Кто знает, как сложилась бы дальше судьба Александра Дмитриевича, но года через два он нашел себе место спокойней и легче: в той редакции работать надо было полторы смены, но через день. И вот как-то зимой выехал он из гаража на черной «Волге», и больше никто его не видел. Искать его было некому, был он одинок, хотя какая-то родня вроде бы имелась. Милиция же брать на себя лишнее дело не торопится. Весной, когда стаял снег, обнаружили в лесочке, недалеко от шоссе, его останки. По зубному протезу, который делали ему в поликлинике «Правды», опознали. Кому-то понадобилась его машина, а он был такой слабый и маленький.

С первых дней своего пребывания в редакции я взял за правило: фронтовиков, то есть участников войны, принимать обязательно, и на письма фронтовиков я отвечал собственноручно. Помните песню эту: «Брала русская бригада / Галицийские поля, / И достались мне в награду / Два дубовых костыля. / Ворочусь в село родное, / Поселюсь на стороне, / Ветер воет, ноги ноют, / Будто вновь они при мне…»
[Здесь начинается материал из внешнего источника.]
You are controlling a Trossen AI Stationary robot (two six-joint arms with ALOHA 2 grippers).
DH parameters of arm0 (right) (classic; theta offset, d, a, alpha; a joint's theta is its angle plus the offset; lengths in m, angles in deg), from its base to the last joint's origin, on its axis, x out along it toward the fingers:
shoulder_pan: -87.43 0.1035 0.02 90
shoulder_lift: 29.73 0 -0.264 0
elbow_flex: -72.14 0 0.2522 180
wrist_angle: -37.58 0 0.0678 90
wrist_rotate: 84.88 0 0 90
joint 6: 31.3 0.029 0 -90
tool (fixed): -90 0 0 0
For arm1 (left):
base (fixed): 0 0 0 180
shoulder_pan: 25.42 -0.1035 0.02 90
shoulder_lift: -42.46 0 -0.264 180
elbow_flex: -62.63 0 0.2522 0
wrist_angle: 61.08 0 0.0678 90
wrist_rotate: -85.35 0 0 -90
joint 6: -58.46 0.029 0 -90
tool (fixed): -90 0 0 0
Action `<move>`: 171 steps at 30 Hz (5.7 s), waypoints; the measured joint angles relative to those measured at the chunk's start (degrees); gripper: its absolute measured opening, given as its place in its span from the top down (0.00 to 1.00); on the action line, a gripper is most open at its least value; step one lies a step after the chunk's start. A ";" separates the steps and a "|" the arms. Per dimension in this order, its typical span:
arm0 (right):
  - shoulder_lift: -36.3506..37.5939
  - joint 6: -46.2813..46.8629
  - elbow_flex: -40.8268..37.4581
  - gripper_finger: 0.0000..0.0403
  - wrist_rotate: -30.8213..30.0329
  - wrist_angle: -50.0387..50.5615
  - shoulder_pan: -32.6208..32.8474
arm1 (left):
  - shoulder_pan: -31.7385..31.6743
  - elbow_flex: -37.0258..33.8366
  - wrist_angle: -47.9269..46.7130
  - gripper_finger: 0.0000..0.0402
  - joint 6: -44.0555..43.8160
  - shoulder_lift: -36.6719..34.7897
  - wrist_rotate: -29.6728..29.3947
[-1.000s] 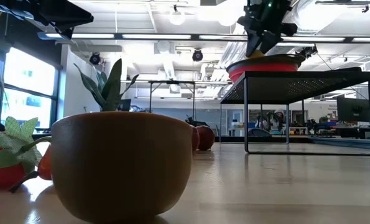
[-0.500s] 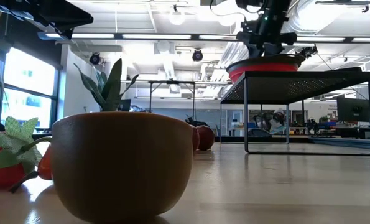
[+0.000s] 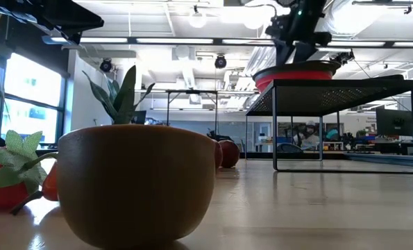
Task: Pick & Place Fruit
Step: Put the kiwi into the strainer bowl on the shelf
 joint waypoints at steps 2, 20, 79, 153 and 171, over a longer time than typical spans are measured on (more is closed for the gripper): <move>1.48 -0.15 0.00 0.38 0.02 -1.29 0.56 | -0.01 0.00 -0.01 0.91 0.00 0.00 0.01; 7.81 -6.95 0.00 0.71 9.54 -15.00 12.94 | 0.00 0.00 -0.05 0.91 0.01 0.00 0.01; -12.37 -5.20 0.00 0.87 16.97 -36.19 40.56 | 0.01 0.00 -0.41 0.91 -1.53 0.01 2.24; 22.08 -9.69 -52.24 0.99 9.14 -86.51 54.66 | 29.19 32.43 9.13 0.91 -21.97 67.33 -11.37; 22.06 -5.49 -52.24 0.99 6.90 -86.74 58.53 | 35.66 47.76 2.18 0.91 -36.27 84.54 -10.27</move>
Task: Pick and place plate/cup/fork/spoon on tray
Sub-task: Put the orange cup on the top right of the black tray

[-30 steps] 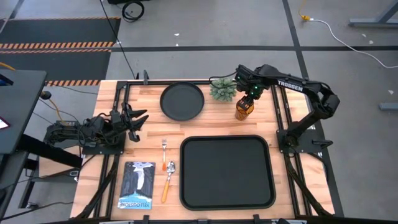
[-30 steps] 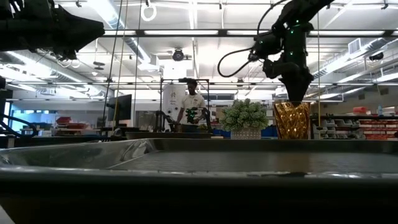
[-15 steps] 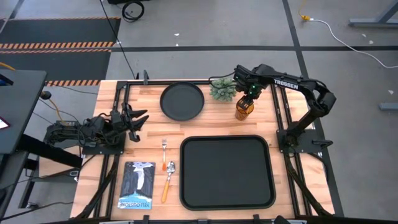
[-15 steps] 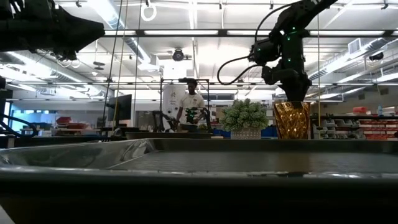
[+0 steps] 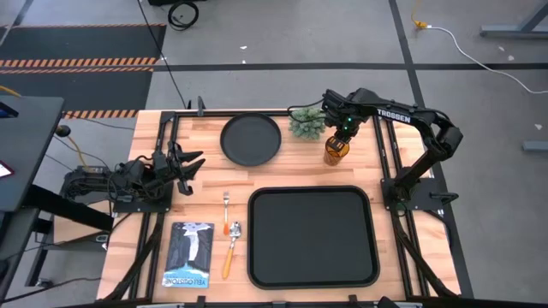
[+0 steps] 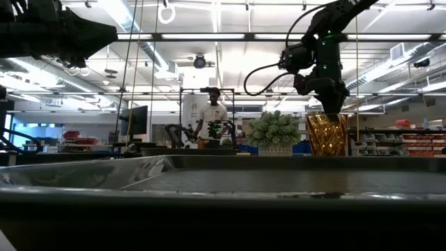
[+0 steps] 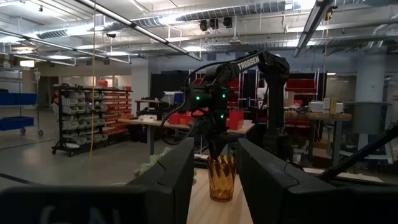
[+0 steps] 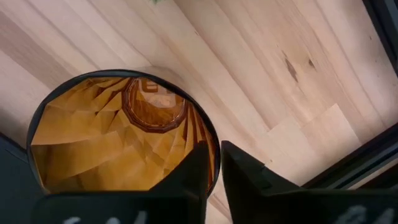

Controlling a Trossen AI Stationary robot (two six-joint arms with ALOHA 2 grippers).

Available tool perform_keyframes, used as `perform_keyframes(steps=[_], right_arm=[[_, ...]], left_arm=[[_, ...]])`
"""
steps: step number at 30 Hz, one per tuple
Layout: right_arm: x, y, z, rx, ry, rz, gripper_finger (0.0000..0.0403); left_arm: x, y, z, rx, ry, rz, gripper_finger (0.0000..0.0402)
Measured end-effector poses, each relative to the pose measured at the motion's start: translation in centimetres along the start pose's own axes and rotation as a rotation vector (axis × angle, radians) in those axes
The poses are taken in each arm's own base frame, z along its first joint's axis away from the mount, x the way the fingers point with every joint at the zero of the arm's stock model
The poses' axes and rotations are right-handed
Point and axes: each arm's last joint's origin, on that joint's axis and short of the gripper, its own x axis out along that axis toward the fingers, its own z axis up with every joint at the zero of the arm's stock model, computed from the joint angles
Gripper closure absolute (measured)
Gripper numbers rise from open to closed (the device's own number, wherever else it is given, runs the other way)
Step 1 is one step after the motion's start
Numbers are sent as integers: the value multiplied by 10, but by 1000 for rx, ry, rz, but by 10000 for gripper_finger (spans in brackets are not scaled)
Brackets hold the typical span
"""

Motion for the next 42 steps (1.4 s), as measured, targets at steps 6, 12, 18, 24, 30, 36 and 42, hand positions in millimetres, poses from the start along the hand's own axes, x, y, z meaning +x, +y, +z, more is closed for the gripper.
perform_keyframes(steps=[6,12,18,24,30,36,42], right_arm=[[0,1,-1,-5,6,30,385],[-1,1,-4,-16,43,46,391],[-4,4,-9,-27,60,48,390],[-18,8,-19,-53,22,65,390],[-33,19,-34,-55,25,112,391],[-45,41,-53,-159,51,139,391],[-54,63,-69,-184,64,159,391]], left_arm=[[0,0,0,0,0,0,273],[0,0,-1,2,6,-1,273],[0,0,-1,1,6,-1,273],[0,0,-1,2,5,0,273],[0,0,0,-1,0,1,273],[0,0,0,-5,-1,1,273],[0,0,1,-34,-12,2,273]])
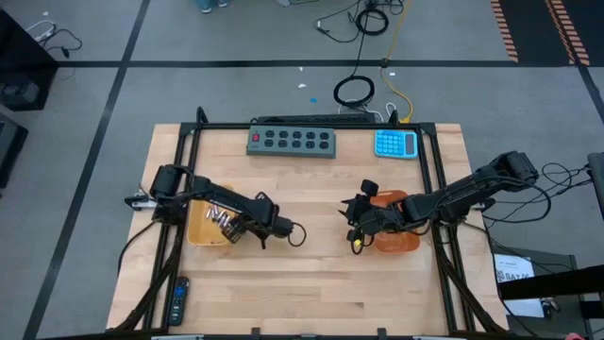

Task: Sort batteries
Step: Put the silver battery into the yellow bin

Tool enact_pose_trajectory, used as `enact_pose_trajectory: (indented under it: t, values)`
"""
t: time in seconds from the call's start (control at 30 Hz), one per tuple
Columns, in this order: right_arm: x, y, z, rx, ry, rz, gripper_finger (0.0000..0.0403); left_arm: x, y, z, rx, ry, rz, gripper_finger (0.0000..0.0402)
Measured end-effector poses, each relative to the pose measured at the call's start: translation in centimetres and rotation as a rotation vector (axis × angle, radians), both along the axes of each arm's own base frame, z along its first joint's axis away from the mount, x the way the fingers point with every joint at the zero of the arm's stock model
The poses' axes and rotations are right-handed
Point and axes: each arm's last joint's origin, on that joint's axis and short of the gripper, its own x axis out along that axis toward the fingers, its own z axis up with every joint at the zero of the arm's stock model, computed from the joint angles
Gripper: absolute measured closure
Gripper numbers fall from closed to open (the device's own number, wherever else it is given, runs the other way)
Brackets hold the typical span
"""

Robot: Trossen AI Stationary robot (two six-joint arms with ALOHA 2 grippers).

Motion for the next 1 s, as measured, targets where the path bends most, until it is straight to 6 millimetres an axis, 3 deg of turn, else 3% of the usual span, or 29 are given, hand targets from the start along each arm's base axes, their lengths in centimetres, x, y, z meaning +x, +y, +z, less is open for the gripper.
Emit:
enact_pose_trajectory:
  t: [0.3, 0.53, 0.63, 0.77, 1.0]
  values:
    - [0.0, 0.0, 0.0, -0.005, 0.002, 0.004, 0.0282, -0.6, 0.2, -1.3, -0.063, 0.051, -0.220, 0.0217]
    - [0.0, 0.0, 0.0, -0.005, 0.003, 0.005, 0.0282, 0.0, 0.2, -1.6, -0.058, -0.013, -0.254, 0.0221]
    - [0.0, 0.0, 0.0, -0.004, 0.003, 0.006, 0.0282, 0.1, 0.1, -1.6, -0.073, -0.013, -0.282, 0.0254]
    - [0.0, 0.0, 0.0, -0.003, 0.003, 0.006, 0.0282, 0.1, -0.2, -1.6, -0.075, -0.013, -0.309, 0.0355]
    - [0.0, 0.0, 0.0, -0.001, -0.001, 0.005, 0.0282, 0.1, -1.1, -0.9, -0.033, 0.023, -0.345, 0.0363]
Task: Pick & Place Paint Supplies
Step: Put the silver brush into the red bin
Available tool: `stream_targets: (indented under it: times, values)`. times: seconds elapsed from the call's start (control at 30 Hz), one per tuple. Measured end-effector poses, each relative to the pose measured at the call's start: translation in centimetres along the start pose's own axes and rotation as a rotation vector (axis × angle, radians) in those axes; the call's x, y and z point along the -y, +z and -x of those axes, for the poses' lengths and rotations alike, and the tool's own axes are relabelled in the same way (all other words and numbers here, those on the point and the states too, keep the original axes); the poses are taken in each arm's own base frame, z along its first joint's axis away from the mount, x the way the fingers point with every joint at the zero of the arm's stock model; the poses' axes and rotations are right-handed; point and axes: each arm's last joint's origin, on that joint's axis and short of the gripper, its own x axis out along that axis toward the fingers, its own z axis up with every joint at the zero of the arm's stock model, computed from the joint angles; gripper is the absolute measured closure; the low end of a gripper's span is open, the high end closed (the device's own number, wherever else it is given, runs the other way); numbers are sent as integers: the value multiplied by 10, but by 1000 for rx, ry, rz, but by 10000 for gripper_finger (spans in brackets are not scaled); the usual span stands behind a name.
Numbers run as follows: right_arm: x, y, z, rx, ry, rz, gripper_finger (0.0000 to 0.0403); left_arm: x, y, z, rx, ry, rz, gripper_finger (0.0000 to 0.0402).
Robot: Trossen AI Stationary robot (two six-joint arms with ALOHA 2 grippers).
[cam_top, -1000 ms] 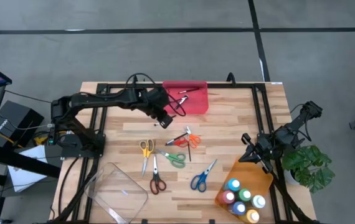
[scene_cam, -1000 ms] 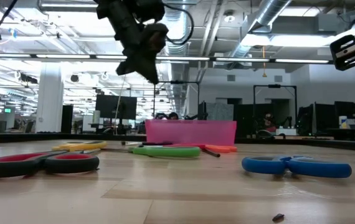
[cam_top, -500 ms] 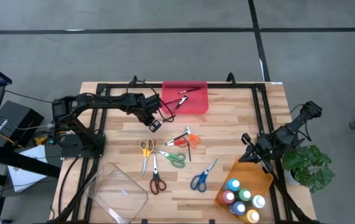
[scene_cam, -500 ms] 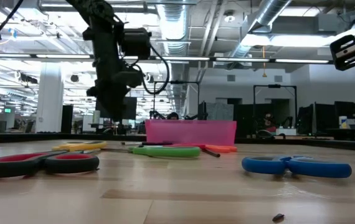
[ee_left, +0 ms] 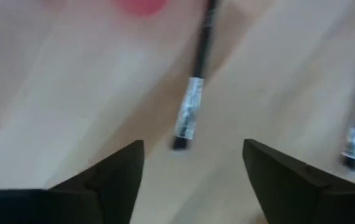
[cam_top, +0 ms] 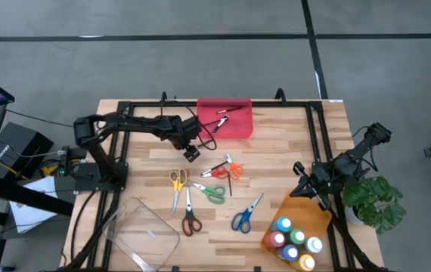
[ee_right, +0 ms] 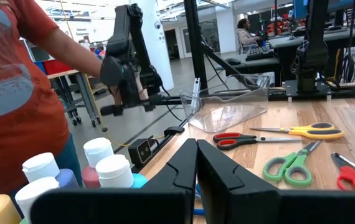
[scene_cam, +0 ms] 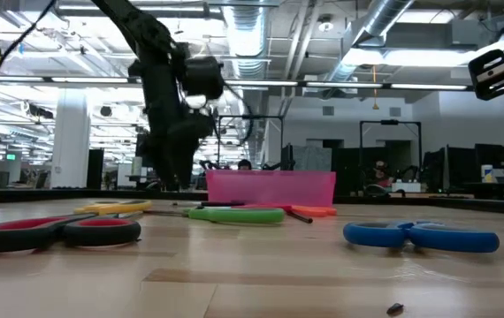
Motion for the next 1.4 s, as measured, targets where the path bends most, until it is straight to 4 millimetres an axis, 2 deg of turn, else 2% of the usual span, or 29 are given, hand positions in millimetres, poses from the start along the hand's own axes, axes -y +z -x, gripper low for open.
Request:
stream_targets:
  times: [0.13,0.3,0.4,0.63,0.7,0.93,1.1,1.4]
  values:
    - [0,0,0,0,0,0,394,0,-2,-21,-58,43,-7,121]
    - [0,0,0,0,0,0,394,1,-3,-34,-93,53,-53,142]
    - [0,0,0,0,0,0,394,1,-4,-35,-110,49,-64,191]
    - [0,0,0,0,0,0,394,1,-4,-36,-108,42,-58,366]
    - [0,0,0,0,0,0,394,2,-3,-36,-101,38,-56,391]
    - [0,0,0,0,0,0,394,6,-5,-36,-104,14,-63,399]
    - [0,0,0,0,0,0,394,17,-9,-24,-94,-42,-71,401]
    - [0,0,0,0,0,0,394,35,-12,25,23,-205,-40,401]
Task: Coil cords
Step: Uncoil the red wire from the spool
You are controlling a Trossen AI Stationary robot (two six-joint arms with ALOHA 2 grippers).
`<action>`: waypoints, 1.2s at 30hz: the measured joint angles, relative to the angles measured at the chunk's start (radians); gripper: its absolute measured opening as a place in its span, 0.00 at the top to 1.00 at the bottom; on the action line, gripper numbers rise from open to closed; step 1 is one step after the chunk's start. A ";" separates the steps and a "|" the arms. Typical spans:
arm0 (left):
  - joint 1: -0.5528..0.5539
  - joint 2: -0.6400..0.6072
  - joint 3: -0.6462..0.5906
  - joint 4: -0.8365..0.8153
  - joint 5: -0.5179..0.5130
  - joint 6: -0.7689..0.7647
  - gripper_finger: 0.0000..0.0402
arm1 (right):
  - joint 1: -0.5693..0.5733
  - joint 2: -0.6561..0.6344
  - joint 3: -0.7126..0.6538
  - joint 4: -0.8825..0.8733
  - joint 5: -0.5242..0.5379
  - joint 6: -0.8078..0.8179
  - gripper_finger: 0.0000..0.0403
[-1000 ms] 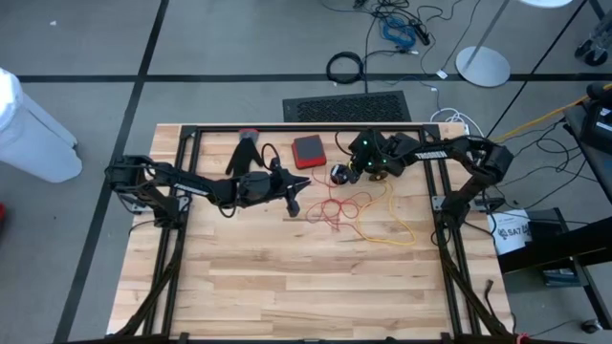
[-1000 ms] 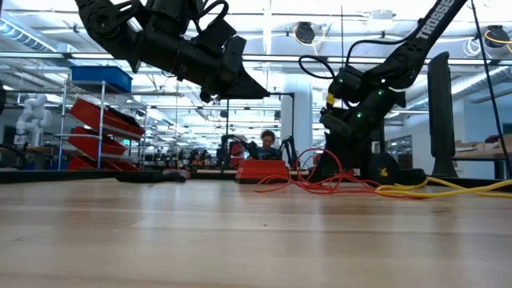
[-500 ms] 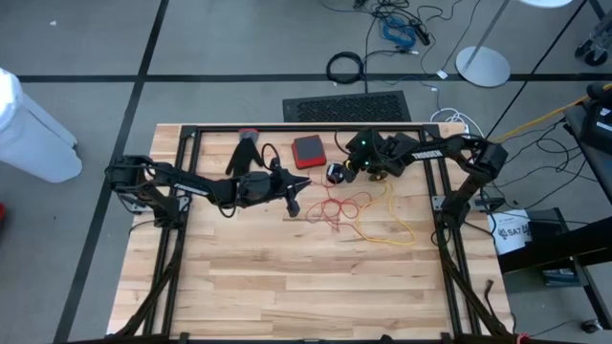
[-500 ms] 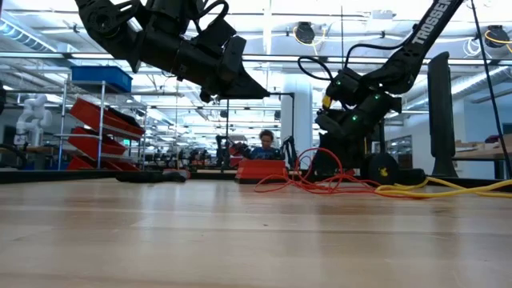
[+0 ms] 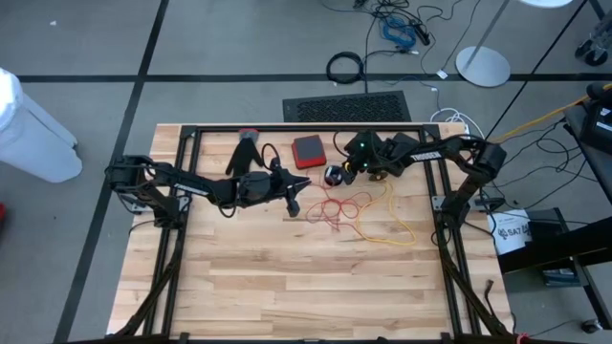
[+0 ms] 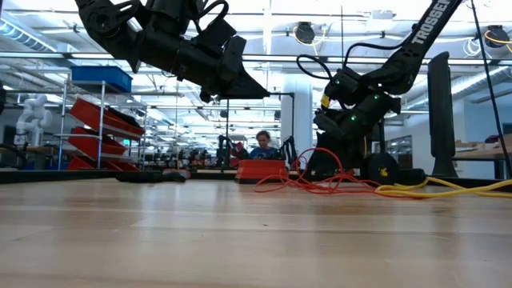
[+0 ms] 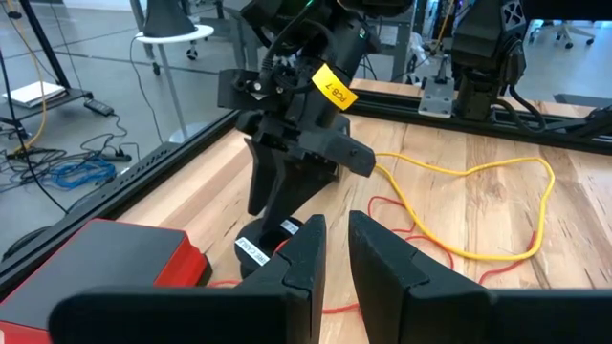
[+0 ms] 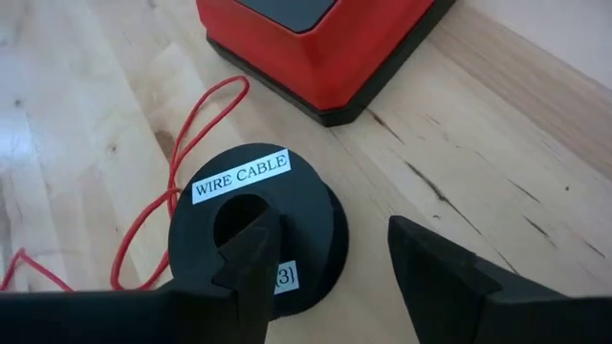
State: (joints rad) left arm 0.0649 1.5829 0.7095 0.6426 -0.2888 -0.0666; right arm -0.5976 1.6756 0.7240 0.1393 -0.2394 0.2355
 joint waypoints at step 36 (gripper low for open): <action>0.000 0.000 0.000 0.000 0.000 0.000 0.86 | 0.096 -0.001 0.002 0.018 0.045 -0.012 0.46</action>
State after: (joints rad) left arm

Песня эта, если не ошибаюсь, времен Первой мировой войны. Потом — гражданская, а еще бесславный поход Тухачевского на Варшаву, да на Дальнем Востоке заварушка с китайцами, про которую сегодня уже забыто, сражалась там наша ОКДВА — Отдельная Краснознаменная Дальневосточная армия, Блюхер командовал ею. Тоже были и убитые, и раненые, и искалеченные. Кто помнит про них? Да Халхин-Гол. А Финская война. Только в Финляндии (подумать — в Финляндии только!) стоит памятник нашим воинам, а у нас постеснялись поставить, война-то постыдная, всему миру показали тогда, как мы умеем воевать. И где же наши пленные той войны? Финны отпустили их, а мы каким-то северным путем погнали их всех в лагеря, чтобы страна ничего не знала, не ведала, всю вину и весь позор той войны спихнули на них. Да еще так называемый освободительный поход в Западную Украину, в Западную Белоруссию, когда по тайному договору с Гитлером разодрали Польшу на части. И тоже остались калеки, только уж про них вовсе некогда было думать: грянула Отечественная война. Цвет нации остался на полях Отечественной войны. Сколько миллионов? Это вряд ли когда-нибудь узнается. В стране, где счет на миллионы, одна человеческая жизнь ничего не значит. Было — семь миллионов, так Сталин определил, мол, семь миллионов наши потери. Чем дальше от войны, тем смелей становились в подсчетах: при Брежневе уже называли цифру двадцать миллионов. Теперь к тридцати приблизились. Ну, а сами-то победители, те, кто с войны вернулся, им какой почет? Вначале за боевые ордена платили орденские деньги. На фронте тому, кто из противотанкового ружья подбил немецкий танк, давали орден Отечественной войны. Вот за него после войны платили то ли пятнадцать, то ли двадцать рублей в месяц, не упомню уже. Что они значили? А вот что. Одноклассница и подруга моей сестры в Воронеже, Тоня Мельникова, погибла на фронте. И брат ее погиб. Так за них, за двоих, за сына и дочь, погибших за родину, получала мать пенсию: тринадцать рублей.